Brian’s not a fucking lesbian, and Justin’s free to leave whenever he wants. It still feels like someone’s shoved a hook up under his ribcage and _jerked_ ; and the sight of Justin kissing the fiddler in the middle of the dance floor, pale hair alternating between blue and gold with the lights – it fucking _hurt_. And it shouldn’t. Brian doesn’t want or need a boyfriend. He doesn’t.

So he stands there still as Justin’s face shuts - substitutes Rage’s mask for another, shooting him a wide-eyed stare that he can take any way he fucking likes – watches Justin take the little fiddler’s hand and pull him away, watches them – isn’t young love so fucking sweet? – be swallowed up by the crowd.

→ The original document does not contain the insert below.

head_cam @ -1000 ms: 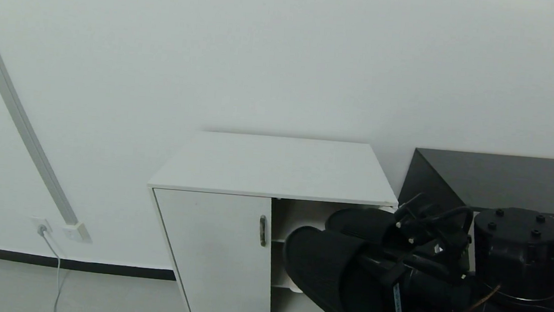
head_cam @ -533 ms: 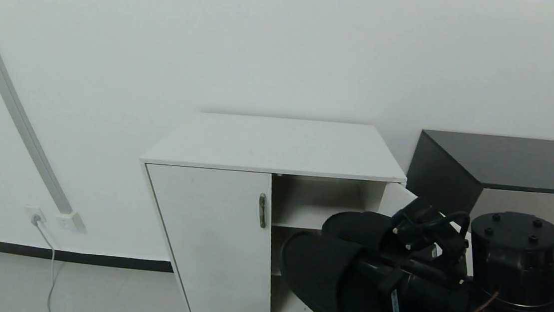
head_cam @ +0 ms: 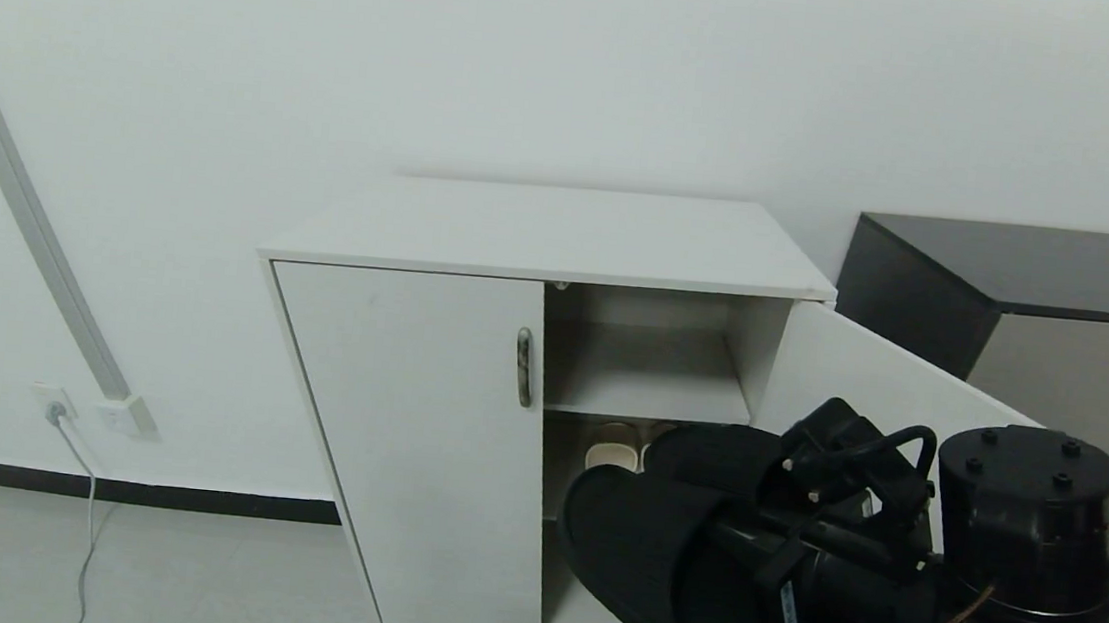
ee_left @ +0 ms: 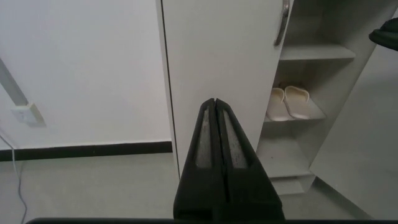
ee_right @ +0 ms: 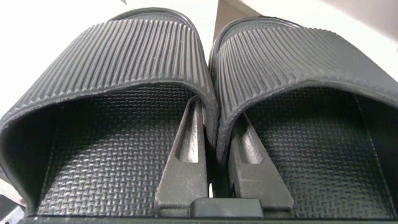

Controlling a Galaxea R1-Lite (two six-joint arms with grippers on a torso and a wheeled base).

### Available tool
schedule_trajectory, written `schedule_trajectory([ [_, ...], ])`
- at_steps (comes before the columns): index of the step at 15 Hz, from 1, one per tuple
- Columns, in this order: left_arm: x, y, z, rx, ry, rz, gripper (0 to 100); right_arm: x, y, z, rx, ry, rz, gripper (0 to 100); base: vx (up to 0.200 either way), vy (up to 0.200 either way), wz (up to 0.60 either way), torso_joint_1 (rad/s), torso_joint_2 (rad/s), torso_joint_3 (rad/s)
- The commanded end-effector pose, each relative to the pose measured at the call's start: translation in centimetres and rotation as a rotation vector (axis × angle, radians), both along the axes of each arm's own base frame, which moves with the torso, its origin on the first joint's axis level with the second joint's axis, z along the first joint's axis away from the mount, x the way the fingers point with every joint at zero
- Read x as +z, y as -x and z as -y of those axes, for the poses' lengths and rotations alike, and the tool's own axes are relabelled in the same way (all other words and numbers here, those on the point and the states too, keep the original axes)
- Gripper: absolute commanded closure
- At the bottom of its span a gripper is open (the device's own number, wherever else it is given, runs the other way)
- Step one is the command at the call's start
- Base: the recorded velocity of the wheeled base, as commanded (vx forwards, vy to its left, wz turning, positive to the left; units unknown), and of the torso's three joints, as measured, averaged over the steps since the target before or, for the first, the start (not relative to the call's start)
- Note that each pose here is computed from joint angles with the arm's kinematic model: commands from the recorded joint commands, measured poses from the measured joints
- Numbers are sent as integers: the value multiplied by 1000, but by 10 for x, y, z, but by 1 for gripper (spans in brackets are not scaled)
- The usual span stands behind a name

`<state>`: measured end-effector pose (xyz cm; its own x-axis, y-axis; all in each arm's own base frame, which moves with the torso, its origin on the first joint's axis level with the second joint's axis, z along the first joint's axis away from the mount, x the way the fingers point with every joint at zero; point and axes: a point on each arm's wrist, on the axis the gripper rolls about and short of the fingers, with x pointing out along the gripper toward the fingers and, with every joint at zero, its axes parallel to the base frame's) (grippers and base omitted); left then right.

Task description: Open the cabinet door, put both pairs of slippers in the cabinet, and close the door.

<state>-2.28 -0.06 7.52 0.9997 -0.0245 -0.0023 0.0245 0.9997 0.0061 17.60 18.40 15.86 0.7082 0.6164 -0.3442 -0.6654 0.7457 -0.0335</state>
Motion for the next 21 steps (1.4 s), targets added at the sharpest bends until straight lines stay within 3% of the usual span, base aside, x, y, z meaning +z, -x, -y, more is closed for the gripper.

He can feel people watching him, shock and pity and satisfaction in their eyes. Brian prefers the satisfaction to the pity; pity is the last fucking thing he wants. The hook’s still jerking around in his guts, and he decides to find someone to swallow _him_ down. Maybe on the dance floor, fuck the back room – if people want to stare, he’ll give them a show.

  
 **(ave maria)**

Every time Brian smells gin, he thinks of his mother; even once he’s past thirty and therefore has one foot in the grave, and should be long past such tender childhood reminiscences.

He doesn’t have too many of those.

Kids love their mothers, at least at first. It’s some sort of preconditioning passed down with their milk; some childish imprinting on this being, this seemingly infallible protector of a person able to do anything.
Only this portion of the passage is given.